▶ [Provided data]:

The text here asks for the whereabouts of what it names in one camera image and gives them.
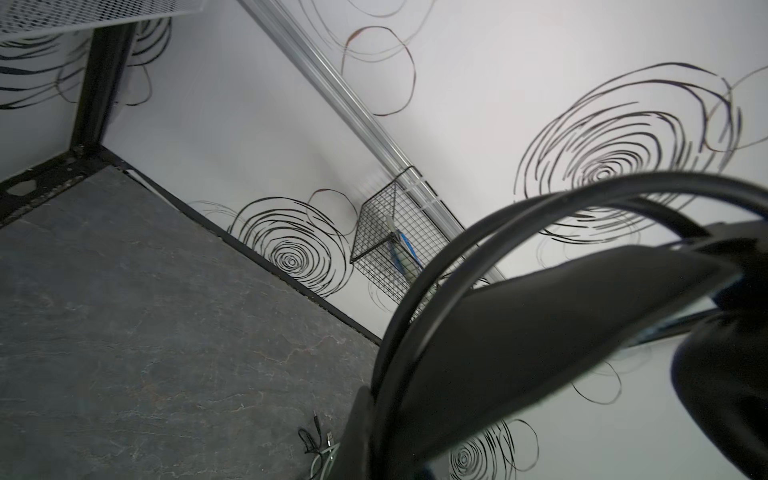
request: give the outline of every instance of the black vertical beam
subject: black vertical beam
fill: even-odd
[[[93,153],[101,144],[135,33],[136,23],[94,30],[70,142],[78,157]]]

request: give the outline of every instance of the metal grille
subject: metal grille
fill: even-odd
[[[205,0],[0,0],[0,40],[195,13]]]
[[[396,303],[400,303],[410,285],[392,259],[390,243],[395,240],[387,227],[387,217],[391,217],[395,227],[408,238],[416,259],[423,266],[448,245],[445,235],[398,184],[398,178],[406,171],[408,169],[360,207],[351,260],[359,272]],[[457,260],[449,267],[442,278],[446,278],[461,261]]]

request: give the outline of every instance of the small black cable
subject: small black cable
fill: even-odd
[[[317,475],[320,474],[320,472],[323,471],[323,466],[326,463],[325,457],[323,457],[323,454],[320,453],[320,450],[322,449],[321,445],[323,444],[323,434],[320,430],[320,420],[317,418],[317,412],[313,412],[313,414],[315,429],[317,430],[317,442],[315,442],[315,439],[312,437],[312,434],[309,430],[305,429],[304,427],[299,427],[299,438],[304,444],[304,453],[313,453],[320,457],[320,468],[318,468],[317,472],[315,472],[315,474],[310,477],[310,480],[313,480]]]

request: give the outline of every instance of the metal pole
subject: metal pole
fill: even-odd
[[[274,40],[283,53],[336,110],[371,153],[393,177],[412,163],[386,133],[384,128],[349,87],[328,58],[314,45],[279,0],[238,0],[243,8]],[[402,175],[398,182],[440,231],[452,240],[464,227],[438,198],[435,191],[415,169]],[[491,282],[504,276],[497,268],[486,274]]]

==

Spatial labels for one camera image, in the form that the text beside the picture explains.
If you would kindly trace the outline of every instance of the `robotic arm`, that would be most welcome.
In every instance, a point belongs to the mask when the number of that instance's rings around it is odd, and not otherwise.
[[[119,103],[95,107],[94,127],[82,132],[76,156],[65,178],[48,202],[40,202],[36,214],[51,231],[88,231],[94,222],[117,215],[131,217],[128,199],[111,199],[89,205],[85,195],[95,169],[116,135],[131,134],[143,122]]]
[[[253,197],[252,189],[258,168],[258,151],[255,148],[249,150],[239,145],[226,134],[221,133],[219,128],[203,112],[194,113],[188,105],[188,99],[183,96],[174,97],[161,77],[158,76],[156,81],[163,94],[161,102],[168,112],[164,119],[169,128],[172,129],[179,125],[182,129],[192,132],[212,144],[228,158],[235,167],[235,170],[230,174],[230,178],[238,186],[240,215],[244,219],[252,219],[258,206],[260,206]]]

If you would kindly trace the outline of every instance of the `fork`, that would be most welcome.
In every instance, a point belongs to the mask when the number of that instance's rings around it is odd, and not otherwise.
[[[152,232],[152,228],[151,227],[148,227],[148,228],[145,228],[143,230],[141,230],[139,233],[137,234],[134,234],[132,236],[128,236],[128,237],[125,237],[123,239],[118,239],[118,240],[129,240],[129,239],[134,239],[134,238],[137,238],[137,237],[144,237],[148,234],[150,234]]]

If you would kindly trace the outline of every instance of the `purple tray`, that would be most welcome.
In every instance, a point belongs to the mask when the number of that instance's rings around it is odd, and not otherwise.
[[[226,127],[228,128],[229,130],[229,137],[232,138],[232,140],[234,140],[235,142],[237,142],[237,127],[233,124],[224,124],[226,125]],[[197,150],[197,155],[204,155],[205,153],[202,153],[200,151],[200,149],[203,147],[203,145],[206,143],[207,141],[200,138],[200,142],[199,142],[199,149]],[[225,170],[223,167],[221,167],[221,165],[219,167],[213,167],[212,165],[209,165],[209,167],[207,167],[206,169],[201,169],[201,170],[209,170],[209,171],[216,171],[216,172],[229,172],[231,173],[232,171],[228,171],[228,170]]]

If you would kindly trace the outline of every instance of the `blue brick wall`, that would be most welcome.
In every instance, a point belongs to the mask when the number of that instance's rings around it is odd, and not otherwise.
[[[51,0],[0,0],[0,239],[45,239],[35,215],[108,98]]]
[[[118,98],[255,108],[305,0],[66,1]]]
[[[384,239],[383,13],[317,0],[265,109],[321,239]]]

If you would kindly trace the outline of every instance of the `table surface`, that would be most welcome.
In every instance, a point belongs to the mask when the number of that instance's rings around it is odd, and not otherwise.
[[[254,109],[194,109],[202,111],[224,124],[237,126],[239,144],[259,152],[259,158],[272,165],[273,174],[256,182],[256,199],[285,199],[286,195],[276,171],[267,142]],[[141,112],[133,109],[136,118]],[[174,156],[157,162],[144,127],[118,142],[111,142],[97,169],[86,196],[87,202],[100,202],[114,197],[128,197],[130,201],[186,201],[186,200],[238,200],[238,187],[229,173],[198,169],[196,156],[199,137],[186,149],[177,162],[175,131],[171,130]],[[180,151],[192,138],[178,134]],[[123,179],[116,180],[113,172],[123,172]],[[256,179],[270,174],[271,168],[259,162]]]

--

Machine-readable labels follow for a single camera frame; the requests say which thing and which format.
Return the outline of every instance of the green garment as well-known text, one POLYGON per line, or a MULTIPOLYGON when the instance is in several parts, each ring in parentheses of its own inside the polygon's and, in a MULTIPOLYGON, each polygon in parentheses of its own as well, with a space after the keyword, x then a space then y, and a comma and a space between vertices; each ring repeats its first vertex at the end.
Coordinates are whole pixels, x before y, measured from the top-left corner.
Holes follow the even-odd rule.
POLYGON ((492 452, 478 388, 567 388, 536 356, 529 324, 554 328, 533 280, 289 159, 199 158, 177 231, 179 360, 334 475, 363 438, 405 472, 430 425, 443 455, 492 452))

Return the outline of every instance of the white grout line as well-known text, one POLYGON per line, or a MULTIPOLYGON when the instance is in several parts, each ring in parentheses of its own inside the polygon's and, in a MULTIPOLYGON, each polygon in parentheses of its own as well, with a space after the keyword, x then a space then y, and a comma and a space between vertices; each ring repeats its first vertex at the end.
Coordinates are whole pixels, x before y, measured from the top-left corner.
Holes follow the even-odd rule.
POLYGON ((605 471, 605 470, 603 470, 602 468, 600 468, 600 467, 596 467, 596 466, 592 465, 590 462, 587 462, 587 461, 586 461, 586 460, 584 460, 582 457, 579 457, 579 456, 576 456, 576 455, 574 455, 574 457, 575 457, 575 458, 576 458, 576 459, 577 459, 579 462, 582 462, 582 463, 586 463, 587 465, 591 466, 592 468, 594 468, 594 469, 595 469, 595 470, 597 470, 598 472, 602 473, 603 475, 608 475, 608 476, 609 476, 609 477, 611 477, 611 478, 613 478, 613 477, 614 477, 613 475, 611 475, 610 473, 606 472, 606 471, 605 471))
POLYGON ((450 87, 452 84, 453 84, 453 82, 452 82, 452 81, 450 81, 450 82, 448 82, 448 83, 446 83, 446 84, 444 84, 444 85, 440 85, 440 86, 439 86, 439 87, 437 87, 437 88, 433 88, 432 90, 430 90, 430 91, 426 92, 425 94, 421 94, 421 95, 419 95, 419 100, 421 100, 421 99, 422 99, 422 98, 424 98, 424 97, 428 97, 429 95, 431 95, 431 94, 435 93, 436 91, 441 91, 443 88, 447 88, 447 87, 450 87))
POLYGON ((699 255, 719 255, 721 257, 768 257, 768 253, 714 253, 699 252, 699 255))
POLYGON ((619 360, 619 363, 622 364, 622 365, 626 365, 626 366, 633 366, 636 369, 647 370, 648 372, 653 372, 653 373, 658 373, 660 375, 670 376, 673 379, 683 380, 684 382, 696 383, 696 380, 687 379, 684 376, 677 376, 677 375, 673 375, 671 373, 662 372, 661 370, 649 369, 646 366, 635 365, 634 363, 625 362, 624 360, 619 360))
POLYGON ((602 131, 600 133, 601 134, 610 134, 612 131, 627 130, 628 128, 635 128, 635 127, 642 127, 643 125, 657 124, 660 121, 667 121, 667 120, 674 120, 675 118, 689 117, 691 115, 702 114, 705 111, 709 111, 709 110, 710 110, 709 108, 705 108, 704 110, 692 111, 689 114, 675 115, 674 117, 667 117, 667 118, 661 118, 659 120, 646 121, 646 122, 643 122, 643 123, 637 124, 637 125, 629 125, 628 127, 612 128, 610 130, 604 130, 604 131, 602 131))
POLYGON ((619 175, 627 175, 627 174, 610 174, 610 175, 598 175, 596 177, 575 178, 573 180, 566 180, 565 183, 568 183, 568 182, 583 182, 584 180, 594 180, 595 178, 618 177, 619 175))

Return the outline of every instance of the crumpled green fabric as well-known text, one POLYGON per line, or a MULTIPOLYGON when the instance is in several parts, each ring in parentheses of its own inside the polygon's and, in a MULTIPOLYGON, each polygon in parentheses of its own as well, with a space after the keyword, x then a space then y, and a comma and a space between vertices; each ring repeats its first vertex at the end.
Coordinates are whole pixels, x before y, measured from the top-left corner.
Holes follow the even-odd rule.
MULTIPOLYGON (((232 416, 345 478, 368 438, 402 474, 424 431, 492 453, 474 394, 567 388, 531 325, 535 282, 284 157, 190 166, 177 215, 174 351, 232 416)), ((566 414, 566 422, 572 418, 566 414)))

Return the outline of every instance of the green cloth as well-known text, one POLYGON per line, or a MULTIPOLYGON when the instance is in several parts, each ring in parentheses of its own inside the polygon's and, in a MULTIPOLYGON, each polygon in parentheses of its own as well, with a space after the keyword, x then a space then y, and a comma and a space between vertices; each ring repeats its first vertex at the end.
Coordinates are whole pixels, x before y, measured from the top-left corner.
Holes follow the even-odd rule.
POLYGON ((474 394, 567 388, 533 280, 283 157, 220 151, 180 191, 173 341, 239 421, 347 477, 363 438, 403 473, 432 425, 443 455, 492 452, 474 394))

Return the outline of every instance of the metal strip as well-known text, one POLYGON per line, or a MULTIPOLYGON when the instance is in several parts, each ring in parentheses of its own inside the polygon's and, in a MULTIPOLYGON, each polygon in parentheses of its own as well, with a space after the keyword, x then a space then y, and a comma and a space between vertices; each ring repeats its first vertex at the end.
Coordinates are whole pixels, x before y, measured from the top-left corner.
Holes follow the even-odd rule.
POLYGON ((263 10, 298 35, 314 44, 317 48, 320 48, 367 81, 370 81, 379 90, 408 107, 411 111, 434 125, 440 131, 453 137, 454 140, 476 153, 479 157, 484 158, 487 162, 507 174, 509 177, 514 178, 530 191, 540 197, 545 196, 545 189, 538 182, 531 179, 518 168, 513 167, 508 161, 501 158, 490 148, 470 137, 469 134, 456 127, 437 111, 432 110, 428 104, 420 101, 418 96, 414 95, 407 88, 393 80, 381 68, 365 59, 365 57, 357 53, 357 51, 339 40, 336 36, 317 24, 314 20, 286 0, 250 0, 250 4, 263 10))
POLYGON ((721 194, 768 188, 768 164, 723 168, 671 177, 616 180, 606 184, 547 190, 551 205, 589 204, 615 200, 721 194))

▶ [Task statement]:
All that is needed is the exact run of lines above from the line containing "request: give the outline of every instance of the small" through the line containing "subject: small black cable", both of them included.

▶ [Solution for this exercise]:
request: give the outline of every instance of the small black cable
subject: small black cable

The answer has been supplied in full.